• TASK OBJECTIVE
Repeat all of the data word for word so that only the pictures are missing from the copy.

[Data entries]
==============================

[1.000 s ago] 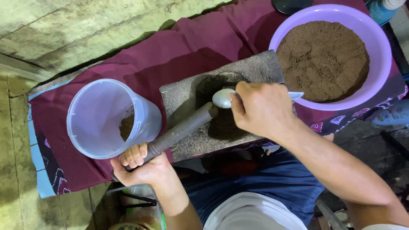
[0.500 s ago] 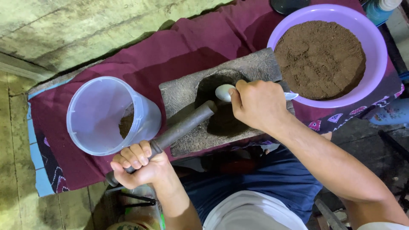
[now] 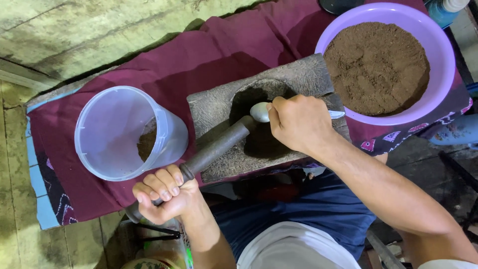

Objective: Grinding and pounding brown powder in a stone mortar using a pestle and transferring the processed material with a spoon.

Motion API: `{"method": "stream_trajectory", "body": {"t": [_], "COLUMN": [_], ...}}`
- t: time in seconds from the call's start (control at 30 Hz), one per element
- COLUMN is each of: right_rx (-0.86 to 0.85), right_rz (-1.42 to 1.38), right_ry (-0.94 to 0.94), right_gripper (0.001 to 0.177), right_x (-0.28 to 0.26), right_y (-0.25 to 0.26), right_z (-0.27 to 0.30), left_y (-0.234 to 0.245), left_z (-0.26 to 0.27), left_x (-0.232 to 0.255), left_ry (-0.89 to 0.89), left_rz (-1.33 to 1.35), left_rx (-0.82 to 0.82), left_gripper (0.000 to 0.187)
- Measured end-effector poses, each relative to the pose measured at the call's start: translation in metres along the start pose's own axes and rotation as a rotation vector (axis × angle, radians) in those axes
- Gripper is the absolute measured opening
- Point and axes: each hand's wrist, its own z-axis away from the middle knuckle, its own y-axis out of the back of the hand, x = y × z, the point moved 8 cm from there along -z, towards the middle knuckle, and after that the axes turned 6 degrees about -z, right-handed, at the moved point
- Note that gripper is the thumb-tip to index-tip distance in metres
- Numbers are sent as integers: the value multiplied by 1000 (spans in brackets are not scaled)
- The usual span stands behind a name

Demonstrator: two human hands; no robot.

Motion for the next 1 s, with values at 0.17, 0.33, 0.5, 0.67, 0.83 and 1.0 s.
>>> {"method": "stream_trajectory", "body": {"t": [0.17,0.33,0.5,0.67,0.83,1.0], "right_rx": [-255,-230,-62,-114,-17,43], "right_rz": [102,209,42,122,97,2], "right_ry": [-45,-23,-50,-43,-52,-121], "right_gripper": [27,21,33,35,34,42], "right_x": [2,2,11,11,15,33], "right_y": [-33,-23,-20,-35,-17,-14], "right_z": [3,-2,-8,-2,-4,-6], "left_y": [2,-2,22,41,20,26], "left_z": [2,1,5,13,4,1], "left_x": [-3,-3,-10,-8,-11,-17], "left_ry": [-13,-85,17,76,137,177], "left_rz": [-62,-1,-94,-75,-85,-168], "left_rx": [42,-63,99,298,578,577], "left_gripper": [28,29,25,29,36,7]}}
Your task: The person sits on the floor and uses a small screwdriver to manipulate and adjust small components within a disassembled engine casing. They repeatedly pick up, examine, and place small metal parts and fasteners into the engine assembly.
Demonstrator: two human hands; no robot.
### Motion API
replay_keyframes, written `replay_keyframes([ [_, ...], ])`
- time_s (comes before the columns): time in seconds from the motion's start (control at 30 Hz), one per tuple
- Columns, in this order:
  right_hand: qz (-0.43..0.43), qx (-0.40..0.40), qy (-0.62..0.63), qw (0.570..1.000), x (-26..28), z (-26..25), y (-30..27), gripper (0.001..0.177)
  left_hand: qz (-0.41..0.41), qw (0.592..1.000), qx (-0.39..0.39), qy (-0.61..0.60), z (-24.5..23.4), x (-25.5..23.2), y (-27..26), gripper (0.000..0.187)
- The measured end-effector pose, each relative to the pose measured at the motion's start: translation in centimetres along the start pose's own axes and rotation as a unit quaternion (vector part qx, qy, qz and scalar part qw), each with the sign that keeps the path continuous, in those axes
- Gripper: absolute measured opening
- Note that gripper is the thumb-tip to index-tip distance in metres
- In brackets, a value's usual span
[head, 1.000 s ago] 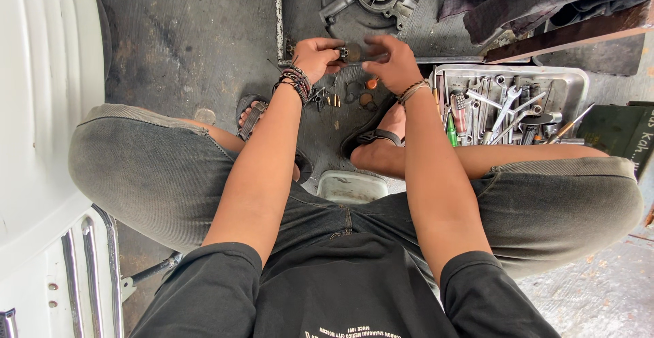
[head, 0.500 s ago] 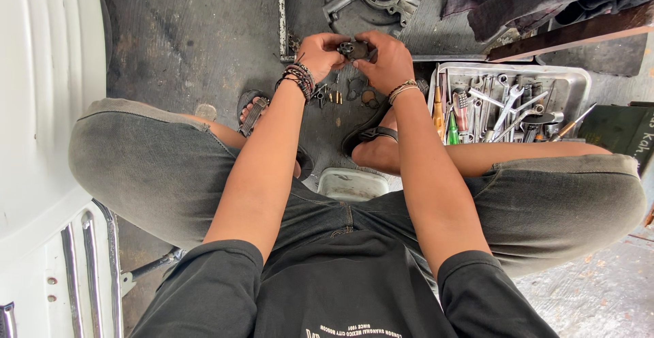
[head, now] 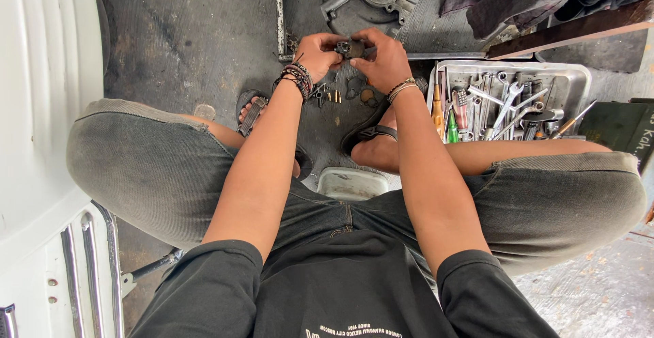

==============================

• ANSWER TO THE PROBLEM
[1.000 s ago] 
[0.500 s ago] 
[now] 

Objective: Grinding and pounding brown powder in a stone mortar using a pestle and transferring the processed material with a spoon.

Motion API: `{"method": "stream_trajectory", "body": {"t": [_], "COLUMN": [_], ...}}`
- t: time in seconds from the call's start (control at 30 Hz), one per element
- COLUMN is each of: right_rx (-0.86 to 0.85), right_rz (-1.42 to 1.38), right_ry (-0.94 to 0.94), right_gripper (0.001 to 0.177), right_x (-0.28 to 0.26), right_y (-0.25 to 0.26), right_z (-0.27 to 0.30), left_y (-0.234 to 0.245), left_z (-0.26 to 0.27), left_x (-0.232 to 0.255), left_ry (-0.89 to 0.89), left_rz (-1.33 to 1.35), left_rx (-0.82 to 0.82), left_gripper (0.000 to 0.187)
- Measured end-effector poses, each relative to the pose measured at the call's start: translation in metres along the start pose's own axes and rotation as a rotation vector (axis × angle, radians) in those axes
- Gripper is the absolute measured opening
- Point and axes: each hand's wrist, its own z-axis away from the middle knuckle, its own y-axis out of the back of the hand, x = y × z, the point moved 8 cm from there along -z, towards the middle knuckle, and after that the axes turned 6 degrees about -z, right-handed, at the moved point
- Note that gripper is the thumb-tip to index-tip distance in metres
- Numbers are sent as integers: the value multiplied by 1000 (spans in brackets are not scaled)
- The usual span stands behind a name

Demonstrator: two human hands; no robot.

Motion for the next 1 s, with values at 0.17, 0.33, 0.5, 0.67, 0.83 and 1.0 s.
>>> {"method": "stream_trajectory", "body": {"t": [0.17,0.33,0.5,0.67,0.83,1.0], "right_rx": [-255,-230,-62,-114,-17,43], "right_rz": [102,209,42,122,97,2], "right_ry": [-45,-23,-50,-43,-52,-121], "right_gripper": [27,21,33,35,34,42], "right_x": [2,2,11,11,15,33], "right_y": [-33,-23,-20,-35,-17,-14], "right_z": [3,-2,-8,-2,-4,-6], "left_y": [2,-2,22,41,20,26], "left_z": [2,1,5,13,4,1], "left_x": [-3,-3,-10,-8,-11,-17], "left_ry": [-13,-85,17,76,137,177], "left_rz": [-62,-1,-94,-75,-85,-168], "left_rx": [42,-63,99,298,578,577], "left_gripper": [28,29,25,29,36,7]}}
Your task: The person sits on the floor and uses a small screwdriver to manipulate and adjust small components within a disassembled engine casing. They repeatedly pick up, examine, and place small metal parts and fasteners into the engine assembly.
Demonstrator: two human hands; no robot.
### Motion API
replay_keyframes, written `replay_keyframes([ [_, ...], ])`
- time_s (comes before the columns): time in seconds from the motion's start (control at 30 Hz), one per tuple
- Columns, in this order:
  right_hand: qz (-0.43..0.43), qx (-0.40..0.40), qy (-0.62..0.63), qw (0.570..1.000), x (-26..28), z (-26..25), y (-30..27), gripper (0.001..0.177)
  left_hand: qz (-0.41..0.41), qw (0.592..1.000), qx (-0.39..0.39), qy (-0.61..0.60), z (-24.5..23.4), x (-25.5..23.2), y (-27..26), gripper (0.000..0.187)
- The measured end-effector pose, each relative to the pose measured at the motion's start: translation in centimetres along the start pose's own axes and rotation as a unit quaternion (vector part qx, qy, qz and scalar part qw), each with the sign that keeps the path continuous, in those axes
- Gripper: absolute measured opening
- Note that gripper is the thumb-tip to index-tip distance in metres
- In brackets, a value's usual span
[head, 1.000 s ago] 
[head, 0.500 s ago] 
[head, now] 

For this exercise, nothing more is required.